◆ Work to be completed
Retrieve all lines below that have the string "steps".
BEGIN Data section
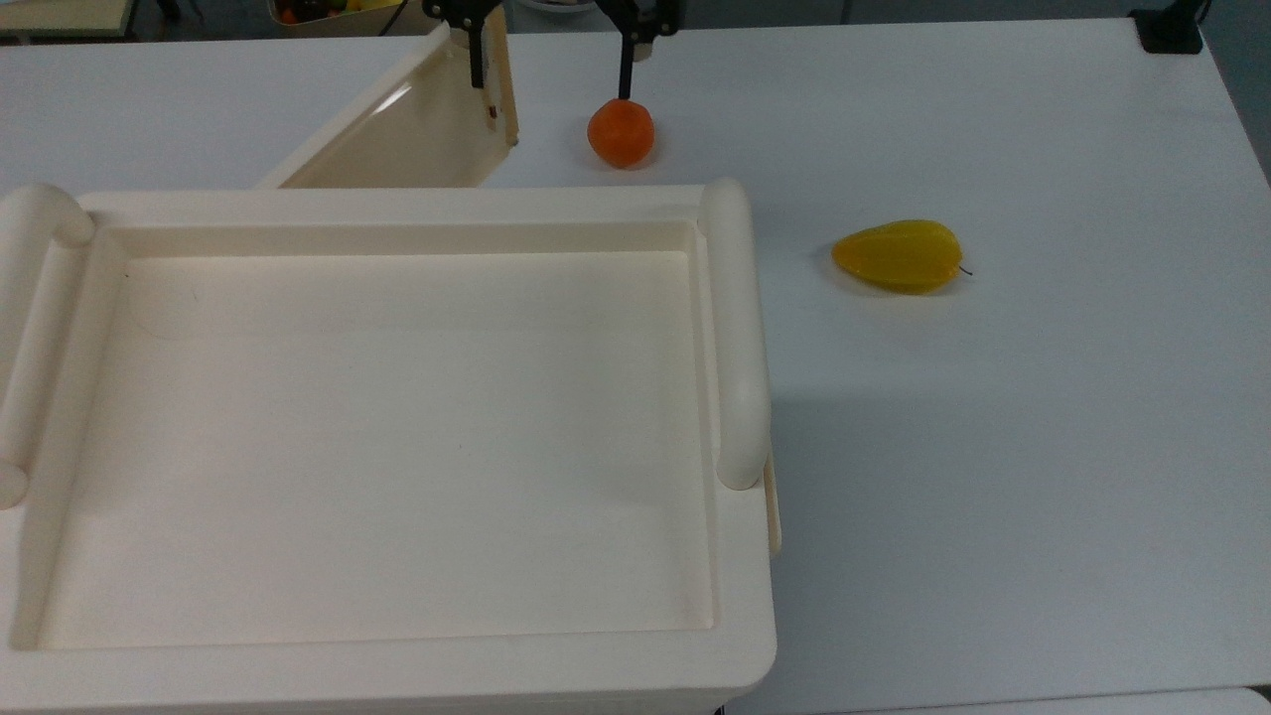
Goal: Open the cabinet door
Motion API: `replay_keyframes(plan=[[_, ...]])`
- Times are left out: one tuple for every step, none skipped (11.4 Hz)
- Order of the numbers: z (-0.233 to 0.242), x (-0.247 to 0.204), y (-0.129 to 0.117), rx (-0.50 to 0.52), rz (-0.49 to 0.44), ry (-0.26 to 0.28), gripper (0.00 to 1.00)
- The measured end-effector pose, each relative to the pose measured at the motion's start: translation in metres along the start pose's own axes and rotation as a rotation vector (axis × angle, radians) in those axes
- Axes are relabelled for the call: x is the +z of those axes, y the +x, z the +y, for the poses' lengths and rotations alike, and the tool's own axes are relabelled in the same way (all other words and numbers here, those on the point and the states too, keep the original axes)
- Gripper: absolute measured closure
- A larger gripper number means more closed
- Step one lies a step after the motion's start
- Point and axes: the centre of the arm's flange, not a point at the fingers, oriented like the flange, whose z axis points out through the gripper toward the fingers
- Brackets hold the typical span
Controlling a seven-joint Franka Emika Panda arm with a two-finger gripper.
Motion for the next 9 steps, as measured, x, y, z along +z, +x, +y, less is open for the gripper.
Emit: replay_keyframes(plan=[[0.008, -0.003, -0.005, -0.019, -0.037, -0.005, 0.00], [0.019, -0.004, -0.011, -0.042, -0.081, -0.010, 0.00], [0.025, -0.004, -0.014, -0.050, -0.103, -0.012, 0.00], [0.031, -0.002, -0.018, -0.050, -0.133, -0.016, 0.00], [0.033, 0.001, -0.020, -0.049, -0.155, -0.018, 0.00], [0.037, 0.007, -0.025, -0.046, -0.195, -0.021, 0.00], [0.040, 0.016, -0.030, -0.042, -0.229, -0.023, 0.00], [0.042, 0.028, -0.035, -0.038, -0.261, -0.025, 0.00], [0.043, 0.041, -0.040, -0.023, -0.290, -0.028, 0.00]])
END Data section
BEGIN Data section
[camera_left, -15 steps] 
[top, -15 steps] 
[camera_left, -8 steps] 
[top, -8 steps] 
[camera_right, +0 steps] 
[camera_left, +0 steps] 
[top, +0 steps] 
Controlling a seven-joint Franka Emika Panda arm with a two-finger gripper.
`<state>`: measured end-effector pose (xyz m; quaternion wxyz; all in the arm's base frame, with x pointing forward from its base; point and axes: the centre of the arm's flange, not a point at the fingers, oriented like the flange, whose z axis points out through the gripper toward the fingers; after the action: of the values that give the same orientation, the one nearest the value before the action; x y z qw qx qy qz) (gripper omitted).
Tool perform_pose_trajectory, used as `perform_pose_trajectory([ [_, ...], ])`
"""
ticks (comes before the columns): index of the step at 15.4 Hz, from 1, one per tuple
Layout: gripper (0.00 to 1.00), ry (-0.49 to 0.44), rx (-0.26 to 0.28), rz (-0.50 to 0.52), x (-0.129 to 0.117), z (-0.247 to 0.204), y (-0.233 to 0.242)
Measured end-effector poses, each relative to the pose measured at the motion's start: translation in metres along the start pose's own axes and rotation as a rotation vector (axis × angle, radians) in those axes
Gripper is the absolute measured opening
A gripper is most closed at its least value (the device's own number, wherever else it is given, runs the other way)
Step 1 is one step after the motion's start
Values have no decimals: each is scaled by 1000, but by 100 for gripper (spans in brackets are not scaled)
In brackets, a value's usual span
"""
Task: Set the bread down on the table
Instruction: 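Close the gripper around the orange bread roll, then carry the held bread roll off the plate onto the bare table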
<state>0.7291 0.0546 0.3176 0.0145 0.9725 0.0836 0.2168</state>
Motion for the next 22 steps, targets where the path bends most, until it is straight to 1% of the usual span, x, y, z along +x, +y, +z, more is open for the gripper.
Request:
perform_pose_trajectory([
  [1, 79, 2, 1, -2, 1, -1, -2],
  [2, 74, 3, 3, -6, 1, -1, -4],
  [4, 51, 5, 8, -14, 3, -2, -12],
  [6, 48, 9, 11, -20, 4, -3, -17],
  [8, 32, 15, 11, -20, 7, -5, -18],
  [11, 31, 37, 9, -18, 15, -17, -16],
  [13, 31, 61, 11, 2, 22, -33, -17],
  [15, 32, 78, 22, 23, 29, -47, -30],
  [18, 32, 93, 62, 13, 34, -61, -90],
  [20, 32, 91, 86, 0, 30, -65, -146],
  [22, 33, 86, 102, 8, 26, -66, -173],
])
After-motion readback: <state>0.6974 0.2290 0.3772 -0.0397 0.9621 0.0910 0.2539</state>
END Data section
◆ Exercise solution
Motion for the next 9 steps, as measured, x, y, z along +z, +x, +y, less is open for the gripper.
[camera_left, -15 steps] 
[top, -15 steps] 
[camera_left, -8 steps] 
[top, -8 steps] 
[camera_right, +0 steps] 
[camera_left, +0 steps] 
[top, +0 steps] 
Motion for the next 22 steps, targets where the path bends most, until it is straight to 1% of the usual span, x, y, z along +x, +y, +z, more is open for the gripper.

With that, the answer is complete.